A new derived data type is defined with struct keyword as following syntax −
struct type{ type var1; type var2; type var3; . . . . . . };
You can then declare a variable of this derived data type as −
struct type var;
You can then declare a pointer variable and store the address of var. We know that to declare a variable as a pointer, it must be prefixed by *, and to obtain the address of a variable, we use the & operator.
struct type *ptr = &var;
To access the elements of the structure with pointer, we use a special operator called as an indirection operator ( −>> ).
A user−defined struct type book is defined below. We declare a book variable and a pointer.

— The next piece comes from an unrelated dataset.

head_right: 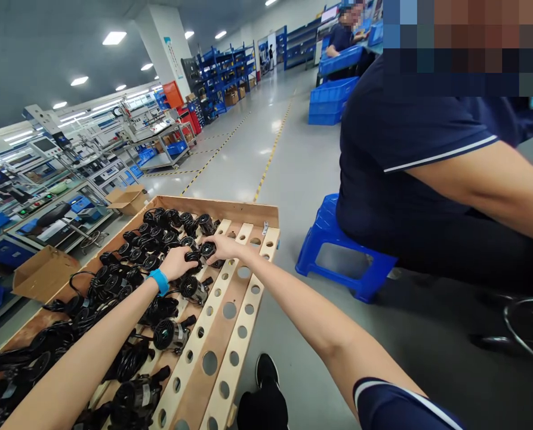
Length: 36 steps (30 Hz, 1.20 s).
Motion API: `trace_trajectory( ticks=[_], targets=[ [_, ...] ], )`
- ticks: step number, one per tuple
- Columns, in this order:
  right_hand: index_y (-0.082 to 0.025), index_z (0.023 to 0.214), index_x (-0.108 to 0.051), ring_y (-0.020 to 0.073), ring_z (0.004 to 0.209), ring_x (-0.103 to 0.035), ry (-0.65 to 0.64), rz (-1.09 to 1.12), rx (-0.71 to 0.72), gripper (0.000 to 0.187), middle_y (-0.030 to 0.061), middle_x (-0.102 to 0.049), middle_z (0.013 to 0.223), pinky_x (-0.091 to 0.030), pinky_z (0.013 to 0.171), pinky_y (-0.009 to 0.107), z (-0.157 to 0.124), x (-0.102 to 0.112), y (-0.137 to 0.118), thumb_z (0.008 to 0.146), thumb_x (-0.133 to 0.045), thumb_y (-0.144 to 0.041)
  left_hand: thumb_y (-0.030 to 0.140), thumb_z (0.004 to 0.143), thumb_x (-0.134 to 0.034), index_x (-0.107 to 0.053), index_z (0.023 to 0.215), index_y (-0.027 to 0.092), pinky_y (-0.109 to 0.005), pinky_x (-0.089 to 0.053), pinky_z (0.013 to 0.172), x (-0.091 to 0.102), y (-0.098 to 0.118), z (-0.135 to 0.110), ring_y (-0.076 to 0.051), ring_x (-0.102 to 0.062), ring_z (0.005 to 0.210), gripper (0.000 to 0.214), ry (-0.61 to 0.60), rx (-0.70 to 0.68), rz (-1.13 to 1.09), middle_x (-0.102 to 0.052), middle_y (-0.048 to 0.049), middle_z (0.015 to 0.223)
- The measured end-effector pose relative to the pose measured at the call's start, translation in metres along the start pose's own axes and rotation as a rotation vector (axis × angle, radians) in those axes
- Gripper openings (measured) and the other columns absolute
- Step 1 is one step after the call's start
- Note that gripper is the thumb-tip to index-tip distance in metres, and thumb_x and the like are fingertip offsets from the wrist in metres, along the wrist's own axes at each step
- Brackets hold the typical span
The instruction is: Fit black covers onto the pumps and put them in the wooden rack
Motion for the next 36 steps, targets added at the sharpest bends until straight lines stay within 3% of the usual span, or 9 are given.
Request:
trace_trajectory(
  ticks=[7, 15, 19, 22, 26, 28, 30, 33, 36],
  targets=[
    [-0.022, 0.128, -0.063, 0.0300, 0.112, -0.065, 0.087, 0.018, 0.031, 0.071, 0.0080, -0.069, 0.124, -0.050, 0.095, 0.038, -0.013, -0.007, -0.003, 0.061, -0.087, -0.019, 0.033, 0.078, -0.075, -0.072, 0.100, 0.018, -0.039, -0.054, 0.085, -0.006, 0.003, 0.002, -0.034, -0.070, 0.101, 0.026, -0.082, 0.009, 0.142, -0.075, -0.0139, 0.103],
    [-0.020, 0.137, -0.055, 0.0288, 0.119, -0.064, 0.175, 0.047, 0.012, 0.077, 0.0101, -0.066, 0.131, -0.048, 0.102, 0.040, -0.016, -0.019, 0.006, 0.065, -0.085, -0.014, 0.053, 0.081, -0.069, -0.069, 0.113, 0.019, -0.037, -0.054, 0.085, 0.003, 0.007, -0.004, -0.033, -0.070, 0.103, 0.047, -0.104, -0.017, 0.146, -0.075, -0.0126, 0.109],
    [-0.015, 0.147, -0.044, 0.0346, 0.134, -0.051, 0.199, -0.006, -0.023, 0.096, 0.0205, -0.052, 0.146, -0.042, 0.111, 0.047, -0.029, -0.011, -0.003, 0.062, -0.090, -0.021, 0.061, 0.083, -0.062, -0.068, 0.115, 0.020, -0.037, -0.054, 0.084, 0.041, 0.013, -0.004, -0.031, -0.070, 0.101, 0.052, 0.002, -0.022, 0.092, -0.074, -0.0119, 0.112],
    [-0.015, 0.141, -0.052, 0.0343, 0.131, -0.053, 0.193, -0.066, -0.041, 0.080, 0.0204, -0.055, 0.143, -0.043, 0.109, 0.046, -0.066, 0.007, -0.020, 0.070, -0.087, -0.028, 0.060, 0.084, -0.060, -0.069, 0.110, 0.019, -0.036, -0.054, 0.084, 0.081, 0.033, -0.007, -0.028, -0.071, 0.094, 0.049, 0.133, -0.083, -0.035, -0.075, -0.0101, 0.104],
    [-0.016, 0.119, -0.070, 0.0287, 0.114, -0.066, 0.153, -0.211, -0.111, 0.045, 0.0133, -0.072, 0.120, -0.050, 0.099, 0.036, -0.162, 0.046, -0.052, 0.078, -0.081, -0.030, 0.057, 0.084, -0.060, -0.071, 0.106, 0.017, -0.036, -0.056, 0.087, 0.124, 0.112, -0.035, -0.026, -0.072, 0.090, 0.046, 0.207, -0.303, -0.255, -0.076, -0.0085, 0.098],
    [-0.015, 0.119, -0.070, 0.0278, 0.111, -0.067, 0.153, -0.333, -0.203, 0.043, 0.0137, -0.072, 0.119, -0.050, 0.096, 0.033, -0.225, 0.069, -0.072, 0.079, -0.081, -0.030, 0.060, 0.085, -0.059, -0.071, 0.105, 0.020, -0.036, -0.057, 0.085, 0.138, 0.176, -0.066, -0.026, -0.072, 0.089, 0.047, 0.215, -0.468, -0.359, -0.077, -0.0071, 0.098],
    [-0.012, 0.122, -0.068, 0.0279, 0.110, -0.068, 0.144, -0.487, -0.315, 0.044, 0.0156, -0.071, 0.120, -0.051, 0.092, 0.032, -0.294, 0.090, -0.096, 0.084, -0.076, -0.034, 0.059, 0.087, -0.061, -0.072, 0.104, 0.022, -0.033, -0.060, 0.075, 0.151, 0.253, -0.119, -0.025, -0.073, 0.083, 0.042, 0.234, -0.743, -0.407, -0.077, -0.0062, 0.098],
    [-0.015, 0.122, -0.067, 0.0254, 0.104, -0.069, 0.208, -0.659, -0.478, 0.040, 0.0124, -0.072, 0.116, -0.052, 0.085, 0.030, -0.406, 0.116, -0.146, 0.088, -0.071, -0.035, 0.042, 0.092, -0.063, -0.071, 0.110, 0.025, -0.031, -0.061, 0.075, 0.171, 0.356, -0.257, -0.023, -0.074, 0.085, 0.027, 0.366, -1.367, -0.501, -0.076, -0.0059, 0.100],
    [-0.020, 0.120, -0.069, 0.0225, 0.101, -0.069, 0.346, -0.771, -0.693, 0.036, 0.0079, -0.073, 0.113, -0.051, 0.085, 0.028, -0.524, 0.131, -0.201, 0.087, -0.072, -0.034, 0.027, 0.093, -0.063, -0.072, 0.099, 0.025, -0.027, -0.063, 0.076, 0.179, 0.413, -0.404, -0.018, -0.074, 0.077, 0.011, 0.392, -1.885, -0.629, -0.076, -0.0025, 0.085]
  ],
)
Point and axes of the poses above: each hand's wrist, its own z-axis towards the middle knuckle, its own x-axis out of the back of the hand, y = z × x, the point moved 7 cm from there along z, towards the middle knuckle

struct book{ char title[10]; double price; int pages; }; struct book b1 = {"Learn C", 675.50, 325}, struct book *strptr;
To store the address, use the & operator.
strptr = &b1;
C defines −>: symbol to be used with struct pointer as indirection operator (also called struct dereference operator). It helps to access the elements of the struct variable to which the pointer reference to.
To access an individual element in the struct, the indirection operator is used as follows
Ptr-> membername;
For example −
strptr->title, strptr->price, strptr->pages
The struct pointer uses indirection operator or dereference operator to fetch the values of the struct elements of a struct variable. The dot operator is used to fetch the values with reference to the struct variable.
Hence
b1.title is the same as strpr->title b1.price is the same as strptr->price b1.pages is the same as strptr->pages
The following program shows the usage of pointers to structures −
In this example, strptr is a pointer to struct book b1 variable. Hence, strrptr−>title returns the title, similar to b1.title does.
Example
#include <stdio.h> #include <string.h> struct book{ char title[10]; double price; int pages; }; int main () { struct book b1 = {"Learn C", 675.50, 325}; struct book *strptr; strptr = &b1; printf("Title: %s\n", strptr->title); printf("Price: %lf\n", strptr->price); printf("No of Pages: %d\n", strptr->pages); return 0; }
Output
Title: Learn C Price: 675.500000 No of Pages: 325
It may be noted that −
- The dot operator (.) is used to access the struct elements via the struct variable.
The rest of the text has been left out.